On that morning, Percival conferred with his staff in his underground bunker at Fort Canning, and actually contemplated a last-minute counterattack to retake vital food and fuel depots at MacRitchie reservoir and Bukit Timah. Every general there disagreed with him, and Percival had no choice but to capitulate.

Percival signed the surrender document at Bukit Timah at 6pm that day.

Then British Prime Minister Winston Churchill called the surrender of Singapore “the largest capitulation in British history”.

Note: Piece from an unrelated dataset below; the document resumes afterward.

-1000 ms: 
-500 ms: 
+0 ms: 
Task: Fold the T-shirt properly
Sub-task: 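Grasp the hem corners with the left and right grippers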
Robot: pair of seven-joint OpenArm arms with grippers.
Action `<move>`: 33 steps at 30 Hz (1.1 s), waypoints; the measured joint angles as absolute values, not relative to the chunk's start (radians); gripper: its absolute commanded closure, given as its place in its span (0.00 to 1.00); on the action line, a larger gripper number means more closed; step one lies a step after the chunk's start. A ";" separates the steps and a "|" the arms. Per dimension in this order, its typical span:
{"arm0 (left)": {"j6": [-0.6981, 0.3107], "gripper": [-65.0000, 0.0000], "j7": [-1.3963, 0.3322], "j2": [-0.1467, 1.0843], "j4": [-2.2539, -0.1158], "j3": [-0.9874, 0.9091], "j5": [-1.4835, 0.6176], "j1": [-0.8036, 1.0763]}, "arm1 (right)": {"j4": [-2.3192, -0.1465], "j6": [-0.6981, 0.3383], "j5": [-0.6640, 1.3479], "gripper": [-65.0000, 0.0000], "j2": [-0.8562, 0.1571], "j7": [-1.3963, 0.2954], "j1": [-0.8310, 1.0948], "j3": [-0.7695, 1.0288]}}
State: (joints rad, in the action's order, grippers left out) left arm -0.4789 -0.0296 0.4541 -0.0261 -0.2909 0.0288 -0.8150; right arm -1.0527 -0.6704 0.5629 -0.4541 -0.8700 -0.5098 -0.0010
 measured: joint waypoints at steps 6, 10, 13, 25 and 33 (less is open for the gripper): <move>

On this, Cornelli Barnett, former keeper of the Churchill archives, said: “Winston had a remarkable capacity for distancing himself from mistakes and disasters that had his name all over them.”

In his letters to the forum pages of The Straits Times in 1997/8, Singapore historian Dr Ong Chit Chung argued that Churchill consistently underestimated the Japanese threat.

“In retrospect, the battle for Malaya was lost – even before the first shot was fired – in Downing Street.

“The commanders in Malaya were not without fault. They were weak and indecisive. But the fact remains that Malaya and Singapore were starved of the necessary reinforcements, in particular, left without a fleet and without air power.

“The commanders were expected to make bricks without straw. The main responsibility must, therefore, rest squarely on the shoulders of Churchill. It was Churchill who placed Malaya below Europe, the Middle East and Russia in terms of priorities and the allocation of resources. Reading Churchill’s telegram (as published in his memoirs), one wonders why he was so gung-ho about defending Singapore, only at the 11th hour. It was too little, too late.”

Percival was sent to a camp in Manchuria, where he survived the war. The rest of his officers were incarcerated in various parts of the island, and some were eventually sent to work on the Death Railway project in northern Thailand.

The first day of surrender marked widespread chaos throughout the island, with widespread looting.

The surrender also marked the beginning of systematic efforts to root out anti-Japanese elements within the Chinese population, though by this time, it was a wonder if there was any Chinese who would be pro-Japanese or felt ambivalent about them.

Chinese men between 18 and 50 were forced to register themselves, and were then “interviewed”. Those who did not satisfy the interrogators were sent by the truckloads to the Punggol and Changi beaches where they were shot in a tragic massacre known as Sook Ching (which also took place in Penang).

Official estimates of the massacre put the figure at 6,000, though local felt that the death toll ranged from 25,000 to 50,000.

Shortly after the shock of Sook Ching, the Chinese community in Malaya was told to cough up S$50mil as a “gift”, a token of “appreciation for being left alive”. The money was badly needed to finance Japan's war effort, which by then had extended to India, Burma, Thailand, Indonesia, the Philippines, and New Guinea.